Bring Wine
Posted: August 1, 2013 Filed under: Random Workout | Tags: blogging, exercise, fitness, free range, freshly pressed, friends, happiness, health, hipster, kindness, life, love, lululemon, marathon, motivation, musings, Mystic, natural, nature, Omaha, passion, perspective, Poetry, Prose, Rumi, running, simplicity, whole foods, wine, yoga 6 Comments… For I am suffering crop sickness from the vintage;
God has seized me, and I am thus held fast.
By love’s soul, bring me a cup of wine that is the envy of the
sun, for I care aught but love.
Bring that which if I were to call it “soul” would be a shame,
for the reason that I am pained in the head because of the soul.
Bring that whose name is not contained in this mouth, through
which the fissures of my speech split asunder.
Bring that which, when it is not present, I am stupid and ig-
norant, but when I am with it, I am the king of the subtle and
crafty ones.
Bring that which, the moment it is void of my head, I become
black and dark, you might say I am of the infidels.
Bring that which delivers out of this “bring” and “do not
bring”; bring quickly, and repel me not, saying, “Whence shall
I bring it?”
Bring, and deliver the roof of the heavens through the long
night from my abundant smoke and lamentations.
Bring that which after my death, even out of my dust, will
restore me to speech and thanksgiving even as Najjar.
Bring me wine, for I am guardian of wine like a goblet, for
whatever has gone into my stomach I deliver back completely.
Najjar said, “After my death would that my people might be
open-eyed to the ecstasy within me.
“They would not regard my bones and blood; in spirit I ama
mighty king, even though in body I am vile.
“What a ladder I, the Carpenter, have chiseled! My going has
reached the roof of the seventh heaven.
“I journeyed like the Messiah, my ass remained below; I do
no grieve for my ass, nor am I asslike of ears.
“Do not like Eblis see in Adam only water and clay; see that
behind the clay are my hundred thousand rose bowers.”
Shams-e Tabrizi rose up from this flesh saying, “ I am the
sun. Bring up my head from this mire.
“Err not, when I enter the mire once more, for I am at rest,
and am ashamed of this veil.
“Every morning I will rise up, despite the blind; for the sake
of the blind I will not cease to rise and set.”
Notes:
This coming Saturday join me at the Omaha Healing Arts Center for a “Rumi Celebration”– An Invitation to Universal Love and Knowledge. If you would like to learn more please visit the OM Center Website.
Be well today!
Such a pleasure to see the artfulness of words so arranged that one must look, listen, and study much as one would do the same in studying a painting by Van Gogh or Picasso.
You touch on the elements of Rumi’s writing that I love the most. Each time we read them we could be in any state of emotion: Sad, happy etc. They take on a whole new meaning, just like any form of art. 🙂 I hope you have a great weekend, take care!

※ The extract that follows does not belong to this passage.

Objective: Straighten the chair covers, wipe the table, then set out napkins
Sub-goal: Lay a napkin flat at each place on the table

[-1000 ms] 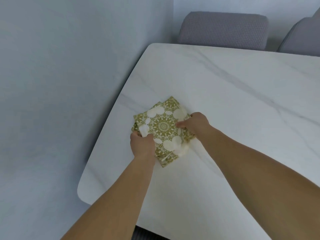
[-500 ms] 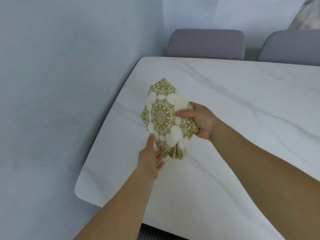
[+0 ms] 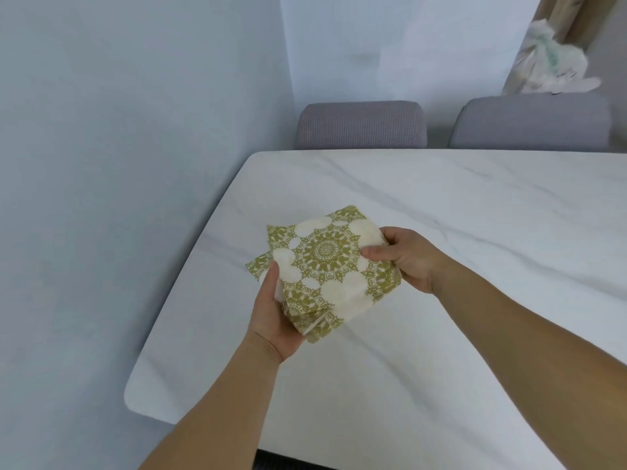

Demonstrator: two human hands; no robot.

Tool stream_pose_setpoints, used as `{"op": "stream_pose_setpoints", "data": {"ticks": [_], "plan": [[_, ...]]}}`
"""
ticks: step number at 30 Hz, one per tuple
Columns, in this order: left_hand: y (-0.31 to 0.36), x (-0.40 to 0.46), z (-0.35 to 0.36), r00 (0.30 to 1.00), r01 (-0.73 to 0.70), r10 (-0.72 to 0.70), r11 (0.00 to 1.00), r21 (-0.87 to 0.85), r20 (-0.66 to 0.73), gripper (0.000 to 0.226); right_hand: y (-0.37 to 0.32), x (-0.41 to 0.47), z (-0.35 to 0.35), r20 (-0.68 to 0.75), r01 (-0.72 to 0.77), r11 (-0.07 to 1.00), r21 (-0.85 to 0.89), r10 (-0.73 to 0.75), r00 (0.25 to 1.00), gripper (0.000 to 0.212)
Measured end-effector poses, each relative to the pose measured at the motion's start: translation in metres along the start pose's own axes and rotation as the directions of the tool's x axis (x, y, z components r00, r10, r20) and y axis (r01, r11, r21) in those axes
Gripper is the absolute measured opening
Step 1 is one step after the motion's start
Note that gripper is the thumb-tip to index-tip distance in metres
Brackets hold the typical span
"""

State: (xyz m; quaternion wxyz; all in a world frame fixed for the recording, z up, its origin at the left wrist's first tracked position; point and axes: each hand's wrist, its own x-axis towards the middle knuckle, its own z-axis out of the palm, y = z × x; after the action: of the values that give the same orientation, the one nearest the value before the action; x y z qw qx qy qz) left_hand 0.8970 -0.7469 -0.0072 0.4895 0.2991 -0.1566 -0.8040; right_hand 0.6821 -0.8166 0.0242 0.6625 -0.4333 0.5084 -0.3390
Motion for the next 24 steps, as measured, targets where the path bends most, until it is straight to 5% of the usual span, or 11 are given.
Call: {"op": "stream_pose_setpoints", "data": {"ticks": [11, 19, 24], "plan": [[0.003, 0.017, 0.002, 0.984, -0.020, 0.044, 0.990, 0.140, -0.172, 0.045, 0.008, -0.010, -0.022, -0.087, 0.016, 0.999, 0.034, -0.013, 0.996, 0.024], [0.020, 0.031, -0.003, 0.971, -0.014, 0.062, 0.979, 0.204, -0.232, 0.036, 0.012, 0.010, -0.010, -0.345, 0.098, 0.995, -0.004, -0.093, 0.934, 0.004], [0.032, 0.043, -0.007, 0.967, -0.037, 0.085, 0.980, 0.198, -0.240, 0.031, 0.007, 0.028, -0.008, -0.443, 0.093, 0.994, 0.050, -0.062, 0.895, 0.010]]}}
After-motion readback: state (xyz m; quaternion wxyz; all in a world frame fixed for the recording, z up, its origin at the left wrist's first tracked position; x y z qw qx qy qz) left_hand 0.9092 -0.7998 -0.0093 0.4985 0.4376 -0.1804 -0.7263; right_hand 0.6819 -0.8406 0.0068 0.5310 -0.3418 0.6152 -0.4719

Fabulous poetry. I couldn’t decide to laugh or cry.
Did the celebration turn out well??
I am sooo missing out on sooo many stuff. “… my ass remained below; I do no grieve for my ass, nor am I asslike of ears.”
But my ass is stuck in this place.
For now…
Thank you so much for asking! Saturday was insane busy … I was only able to take in about an hour in the morning of the Rumi celebration, which honestly was more than enough for me. Watching and hearing people read their favorite poems really was inspiring and touching! The afternoon noon was filled with a local bike club event, eating, drinking, biking, drinking, eating and finally … Going out to dinner with my patient wife and some good friends. 🙂
I did think of you Saturday, my son and I were in a local non profit bookstore and I stumbled upon a Rumi pocket sized book full of his work. I thought it was pretty cool and that you would have liked it. Take care on the beautiful Monday morning!

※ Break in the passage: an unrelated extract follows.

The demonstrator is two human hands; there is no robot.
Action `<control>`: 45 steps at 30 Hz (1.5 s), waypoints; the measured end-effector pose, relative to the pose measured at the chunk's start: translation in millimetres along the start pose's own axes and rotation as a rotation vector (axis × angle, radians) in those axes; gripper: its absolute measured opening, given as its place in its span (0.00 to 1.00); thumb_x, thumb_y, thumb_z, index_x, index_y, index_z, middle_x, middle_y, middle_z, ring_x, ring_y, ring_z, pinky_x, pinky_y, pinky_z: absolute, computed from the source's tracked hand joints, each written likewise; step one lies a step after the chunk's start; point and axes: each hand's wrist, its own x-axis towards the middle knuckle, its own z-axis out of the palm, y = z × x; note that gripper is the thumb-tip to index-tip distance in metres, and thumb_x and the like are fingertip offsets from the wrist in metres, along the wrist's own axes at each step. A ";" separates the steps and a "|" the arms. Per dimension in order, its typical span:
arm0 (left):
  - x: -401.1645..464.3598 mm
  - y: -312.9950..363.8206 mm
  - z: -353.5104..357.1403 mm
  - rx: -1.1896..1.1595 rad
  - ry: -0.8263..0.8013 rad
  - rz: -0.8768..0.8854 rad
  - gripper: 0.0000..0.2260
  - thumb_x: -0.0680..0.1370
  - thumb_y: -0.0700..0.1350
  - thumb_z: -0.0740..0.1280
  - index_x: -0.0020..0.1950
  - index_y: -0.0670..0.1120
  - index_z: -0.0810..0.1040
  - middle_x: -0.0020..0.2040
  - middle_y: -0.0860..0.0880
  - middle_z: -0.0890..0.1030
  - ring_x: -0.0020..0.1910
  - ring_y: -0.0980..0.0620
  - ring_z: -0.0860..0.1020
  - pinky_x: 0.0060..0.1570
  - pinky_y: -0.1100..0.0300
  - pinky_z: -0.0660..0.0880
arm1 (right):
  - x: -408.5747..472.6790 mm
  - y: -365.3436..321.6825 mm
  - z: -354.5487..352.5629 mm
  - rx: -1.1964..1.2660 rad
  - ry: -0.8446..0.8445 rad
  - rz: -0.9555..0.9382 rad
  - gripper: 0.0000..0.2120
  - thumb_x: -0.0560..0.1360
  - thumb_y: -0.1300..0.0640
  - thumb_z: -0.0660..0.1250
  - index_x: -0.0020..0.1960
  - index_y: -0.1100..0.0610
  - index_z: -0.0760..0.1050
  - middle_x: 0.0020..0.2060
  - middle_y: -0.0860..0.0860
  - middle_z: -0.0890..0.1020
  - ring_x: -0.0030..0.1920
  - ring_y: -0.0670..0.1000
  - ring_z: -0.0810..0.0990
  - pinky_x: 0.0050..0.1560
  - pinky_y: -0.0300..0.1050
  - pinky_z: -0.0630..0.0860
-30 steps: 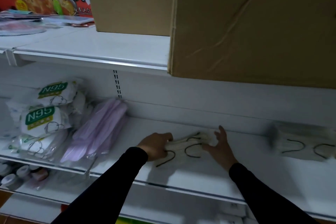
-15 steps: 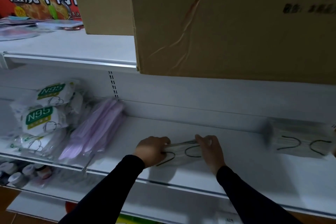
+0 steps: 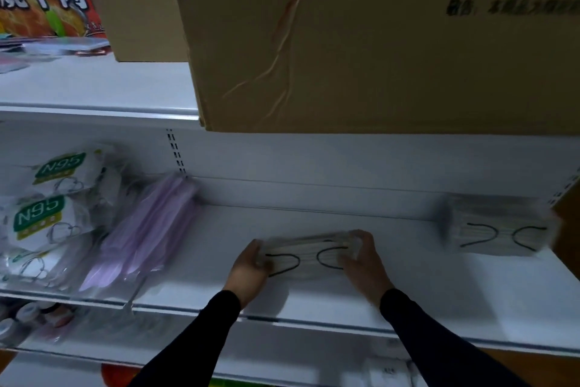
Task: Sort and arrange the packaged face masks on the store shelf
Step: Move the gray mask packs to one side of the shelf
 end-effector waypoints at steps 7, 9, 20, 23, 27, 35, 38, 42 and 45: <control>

Awww… I would have liked it. =) *throws Rumi pocket-sized book at ya* … and uber envious!!
I’ve started my Tai Chi, btw… oh, man! Was surreal and downright funny. I’ll probably write about it later. Mulling the words in my head still. Words have been quite difficult to come by lately… kinda in a rut… grrr! Maybe a run will get me off this funk. Then yoga. And no… I’m not pushing myself!! Craving for endorphins, that’s all.